▸ What the task requires: Transcribe the entries exactly. Omit the pictures.

▸ Data for this task:
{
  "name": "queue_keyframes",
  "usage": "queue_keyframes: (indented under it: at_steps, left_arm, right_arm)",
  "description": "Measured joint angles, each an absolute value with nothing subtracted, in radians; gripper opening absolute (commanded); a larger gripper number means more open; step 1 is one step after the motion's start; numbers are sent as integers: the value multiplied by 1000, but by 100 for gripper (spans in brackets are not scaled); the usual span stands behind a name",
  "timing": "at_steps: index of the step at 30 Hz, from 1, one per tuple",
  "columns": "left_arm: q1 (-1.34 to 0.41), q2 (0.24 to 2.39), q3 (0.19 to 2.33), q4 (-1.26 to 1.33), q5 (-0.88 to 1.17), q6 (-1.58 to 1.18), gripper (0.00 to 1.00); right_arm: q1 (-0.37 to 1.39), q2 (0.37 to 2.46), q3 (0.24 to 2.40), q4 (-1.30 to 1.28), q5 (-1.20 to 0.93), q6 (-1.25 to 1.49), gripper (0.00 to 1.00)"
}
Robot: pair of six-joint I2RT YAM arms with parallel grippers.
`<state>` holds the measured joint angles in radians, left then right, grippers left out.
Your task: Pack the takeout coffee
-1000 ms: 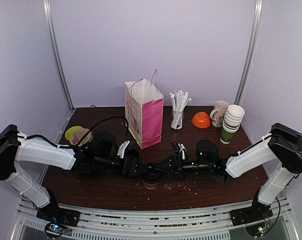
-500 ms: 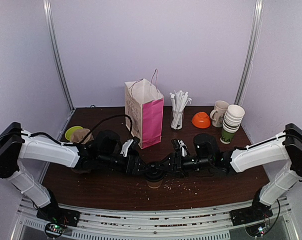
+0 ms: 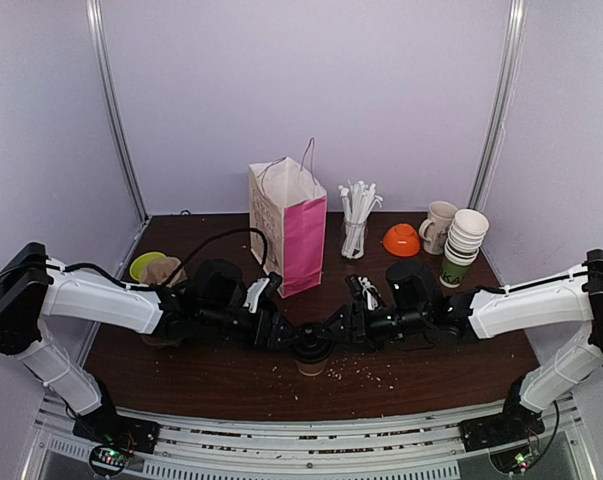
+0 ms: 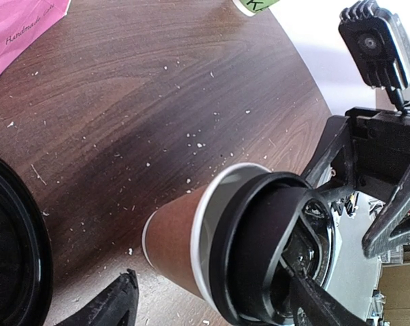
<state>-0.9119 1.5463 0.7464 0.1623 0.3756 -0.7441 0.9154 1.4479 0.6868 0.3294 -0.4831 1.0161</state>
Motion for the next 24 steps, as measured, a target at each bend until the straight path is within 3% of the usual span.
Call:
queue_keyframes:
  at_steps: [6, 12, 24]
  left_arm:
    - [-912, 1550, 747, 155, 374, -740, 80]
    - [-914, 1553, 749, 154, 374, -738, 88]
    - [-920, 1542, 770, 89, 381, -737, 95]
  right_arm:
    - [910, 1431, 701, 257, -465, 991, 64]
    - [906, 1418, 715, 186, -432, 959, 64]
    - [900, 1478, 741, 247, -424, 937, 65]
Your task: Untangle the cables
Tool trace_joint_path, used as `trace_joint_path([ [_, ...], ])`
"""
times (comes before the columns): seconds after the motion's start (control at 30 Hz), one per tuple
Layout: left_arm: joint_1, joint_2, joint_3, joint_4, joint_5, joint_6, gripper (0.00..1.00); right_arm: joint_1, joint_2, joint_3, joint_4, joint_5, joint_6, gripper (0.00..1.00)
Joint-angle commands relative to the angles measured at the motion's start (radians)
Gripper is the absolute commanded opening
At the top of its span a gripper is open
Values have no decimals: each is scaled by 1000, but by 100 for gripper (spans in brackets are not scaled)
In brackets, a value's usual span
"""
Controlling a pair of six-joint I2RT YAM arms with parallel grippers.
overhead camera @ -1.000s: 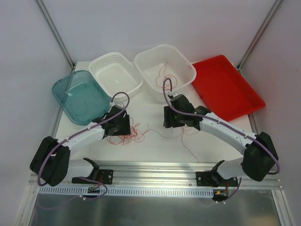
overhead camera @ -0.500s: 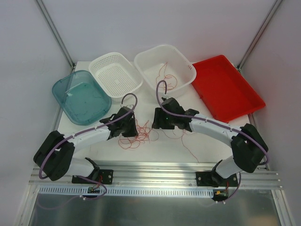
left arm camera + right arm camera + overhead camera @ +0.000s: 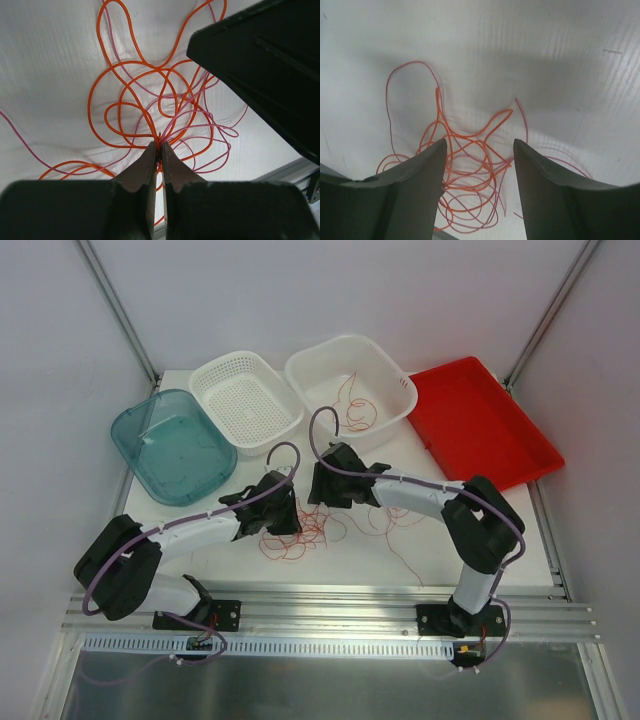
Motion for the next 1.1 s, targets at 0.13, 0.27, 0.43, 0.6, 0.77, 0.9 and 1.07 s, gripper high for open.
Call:
trace_joint_path([
  [0.13, -9, -5, -10, 29, -4, -23, 4, 1, 79, 52, 9, 41, 50, 51],
  [0.27, -9, 2, -13, 32, -2, -24, 4, 0, 96, 61, 25, 29, 39, 34],
  [0.43, -10, -2, -28, 32, -22, -26, 6, 0, 44, 78, 8, 38, -5, 6],
  [0.6, -7, -5, -44, 31, -48, -29, 8, 0, -150, 148, -116, 92, -147, 1],
  [0.77, -4, -14, -51, 31, -59, -29, 8, 1, -300, 347, -286, 118, -289, 1],
  [0.9, -3, -27, -60, 31, -79, -23, 9, 0, -375, 516, -382, 124, -381, 1],
  [1.07, 4, -50, -80, 31, -94, -27, 14, -6, -464, 690, -411, 113, -464, 1],
])
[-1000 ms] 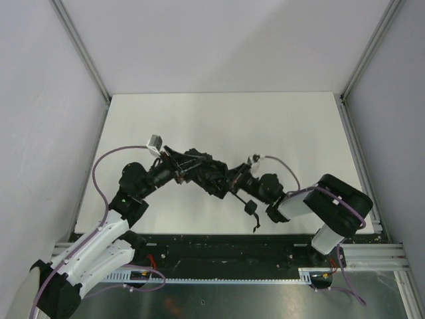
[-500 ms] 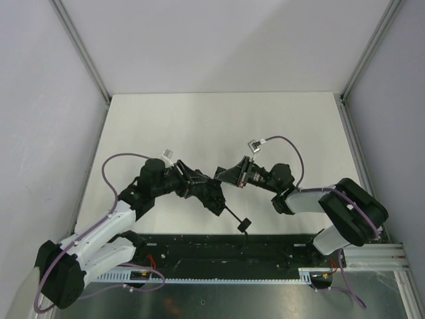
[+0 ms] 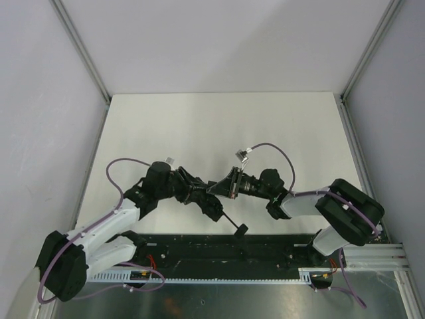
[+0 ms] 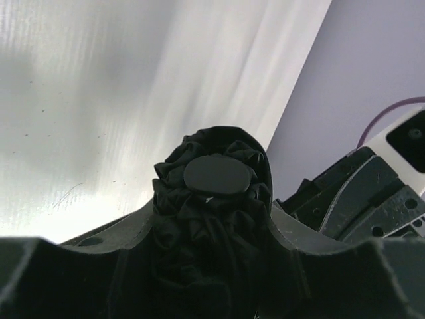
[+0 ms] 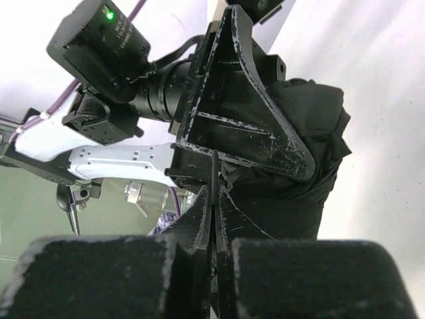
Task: Put away the umbrella
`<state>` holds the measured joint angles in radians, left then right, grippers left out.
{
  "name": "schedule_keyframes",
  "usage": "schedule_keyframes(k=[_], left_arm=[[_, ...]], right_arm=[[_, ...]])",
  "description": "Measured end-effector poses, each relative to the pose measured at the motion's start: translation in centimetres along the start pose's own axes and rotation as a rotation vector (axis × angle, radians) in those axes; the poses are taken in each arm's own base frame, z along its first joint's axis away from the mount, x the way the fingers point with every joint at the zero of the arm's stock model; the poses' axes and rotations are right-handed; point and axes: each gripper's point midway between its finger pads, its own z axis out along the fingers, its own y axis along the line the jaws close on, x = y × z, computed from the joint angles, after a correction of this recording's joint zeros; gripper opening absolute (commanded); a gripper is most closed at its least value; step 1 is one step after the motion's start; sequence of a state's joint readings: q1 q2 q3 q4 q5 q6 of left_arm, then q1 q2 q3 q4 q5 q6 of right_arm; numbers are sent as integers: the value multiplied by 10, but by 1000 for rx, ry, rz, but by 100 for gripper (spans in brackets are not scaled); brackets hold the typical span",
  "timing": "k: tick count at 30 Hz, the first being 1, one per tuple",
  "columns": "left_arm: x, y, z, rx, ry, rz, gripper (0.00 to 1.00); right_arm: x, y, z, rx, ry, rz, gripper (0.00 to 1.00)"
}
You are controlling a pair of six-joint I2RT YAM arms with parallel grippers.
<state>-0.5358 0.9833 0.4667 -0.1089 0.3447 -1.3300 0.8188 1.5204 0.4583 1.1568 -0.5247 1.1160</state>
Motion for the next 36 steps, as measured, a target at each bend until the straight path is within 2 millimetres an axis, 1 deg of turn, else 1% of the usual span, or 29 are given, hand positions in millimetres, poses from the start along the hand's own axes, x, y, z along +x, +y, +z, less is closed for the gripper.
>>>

▸ Solution for this problem:
{
  "name": "queue_keyframes",
  "usage": "queue_keyframes: (indented under it: at_steps, left_arm, right_arm)",
  "description": "Measured joint angles, each an absolute value with nothing subtracted, in radians; gripper opening absolute (commanded); a larger gripper number means more open; step 1 is one step after the motion's start; numbers are sent as integers: the value multiplied by 1000, but by 100 for gripper (spans in brackets are not scaled); the usual span stands behind a name",
  "timing": "at_steps: index of the step at 30 Hz, from 1, one per tuple",
  "columns": "left_arm: q1 (-1.34 to 0.41), q2 (0.24 to 2.39), q3 (0.19 to 2.33), q4 (-1.26 to 1.33), q5 (-0.88 to 1.17), q6 (-1.58 to 1.18), gripper (0.00 to 1.00); right_arm: q1 (-0.37 to 1.39), q2 (0.37 to 2.46), q3 (0.24 to 2.40), q4 (-1.30 to 1.28), q5 (-1.20 to 0.93), q6 (-1.25 to 1.49), gripper (0.00 to 1.00)"
}
Robot: pair of six-joint I2RT YAM arms with parallel grippers.
`<state>` holds the measured joint angles in radians, left then right, grippers left out.
Your task: Pack the takeout coffee
-1000 ms: 
-500 ms: 
+0 ms: 
+0 ms: 
<state>-0.9119 1.5463 0.7464 0.1623 0.3756 -0.7441 0.9154 1.4479 0.6868 0.3294 -0.4831 1.0161</state>
Motion for the next 24 steps, as measured, a target at each bend until the straight path is within 3% of the usual span.
Call:
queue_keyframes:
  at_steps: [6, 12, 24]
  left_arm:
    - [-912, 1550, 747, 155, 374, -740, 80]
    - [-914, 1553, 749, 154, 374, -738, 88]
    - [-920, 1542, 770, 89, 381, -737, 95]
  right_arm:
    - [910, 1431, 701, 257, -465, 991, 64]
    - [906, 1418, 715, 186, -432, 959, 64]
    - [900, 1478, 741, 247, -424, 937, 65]
Your task: Untangle the cables
Tool trace_joint_path, used as `trace_joint_path([ [_, ...], ])`
"""
times (comes before the columns): seconds after the motion's start (control at 30 Hz), one per tuple
Layout: left_arm: joint_1, joint_2, joint_3, joint_4, joint_5, joint_6, gripper (0.00..1.00); right_arm: joint_1, joint_2, joint_3, joint_4, joint_5, joint_6, gripper (0.00..1.00)
Joint-angle commands relative to the angles measured at the motion's start (radians)
Gripper is the absolute commanded opening
At the top of its span a gripper is open
Values have no decimals: each is scaled by 1000, but by 100 for gripper (spans in brackets are not scaled)
In brackets, a value's usual span
"""
Controlling a pair of six-joint I2RT YAM arms with parallel grippers.
overhead camera @ -1.000s: 
overhead camera @ -0.500s: 
left arm camera + right arm camera + overhead camera @ +0.000s: 
Motion for the next 1.1 s, targets at 0.13, 0.27, 0.43, 0.6, 0.77, 0.9 and 1.07 s, gripper high for open.
Call:
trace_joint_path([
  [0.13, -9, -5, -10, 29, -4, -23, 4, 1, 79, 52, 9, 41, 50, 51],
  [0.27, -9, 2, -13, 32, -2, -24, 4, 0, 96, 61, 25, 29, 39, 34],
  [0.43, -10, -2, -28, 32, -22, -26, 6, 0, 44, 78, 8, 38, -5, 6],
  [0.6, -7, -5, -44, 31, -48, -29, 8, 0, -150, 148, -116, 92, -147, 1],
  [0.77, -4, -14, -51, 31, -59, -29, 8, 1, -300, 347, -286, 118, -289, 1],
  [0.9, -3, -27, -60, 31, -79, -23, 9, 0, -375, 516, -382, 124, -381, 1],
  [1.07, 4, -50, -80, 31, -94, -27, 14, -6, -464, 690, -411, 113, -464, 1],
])
[-1000 ms] 
[-500 ms] 
[+0 ms] 
[+0 ms] 
[+0 ms] 
Task: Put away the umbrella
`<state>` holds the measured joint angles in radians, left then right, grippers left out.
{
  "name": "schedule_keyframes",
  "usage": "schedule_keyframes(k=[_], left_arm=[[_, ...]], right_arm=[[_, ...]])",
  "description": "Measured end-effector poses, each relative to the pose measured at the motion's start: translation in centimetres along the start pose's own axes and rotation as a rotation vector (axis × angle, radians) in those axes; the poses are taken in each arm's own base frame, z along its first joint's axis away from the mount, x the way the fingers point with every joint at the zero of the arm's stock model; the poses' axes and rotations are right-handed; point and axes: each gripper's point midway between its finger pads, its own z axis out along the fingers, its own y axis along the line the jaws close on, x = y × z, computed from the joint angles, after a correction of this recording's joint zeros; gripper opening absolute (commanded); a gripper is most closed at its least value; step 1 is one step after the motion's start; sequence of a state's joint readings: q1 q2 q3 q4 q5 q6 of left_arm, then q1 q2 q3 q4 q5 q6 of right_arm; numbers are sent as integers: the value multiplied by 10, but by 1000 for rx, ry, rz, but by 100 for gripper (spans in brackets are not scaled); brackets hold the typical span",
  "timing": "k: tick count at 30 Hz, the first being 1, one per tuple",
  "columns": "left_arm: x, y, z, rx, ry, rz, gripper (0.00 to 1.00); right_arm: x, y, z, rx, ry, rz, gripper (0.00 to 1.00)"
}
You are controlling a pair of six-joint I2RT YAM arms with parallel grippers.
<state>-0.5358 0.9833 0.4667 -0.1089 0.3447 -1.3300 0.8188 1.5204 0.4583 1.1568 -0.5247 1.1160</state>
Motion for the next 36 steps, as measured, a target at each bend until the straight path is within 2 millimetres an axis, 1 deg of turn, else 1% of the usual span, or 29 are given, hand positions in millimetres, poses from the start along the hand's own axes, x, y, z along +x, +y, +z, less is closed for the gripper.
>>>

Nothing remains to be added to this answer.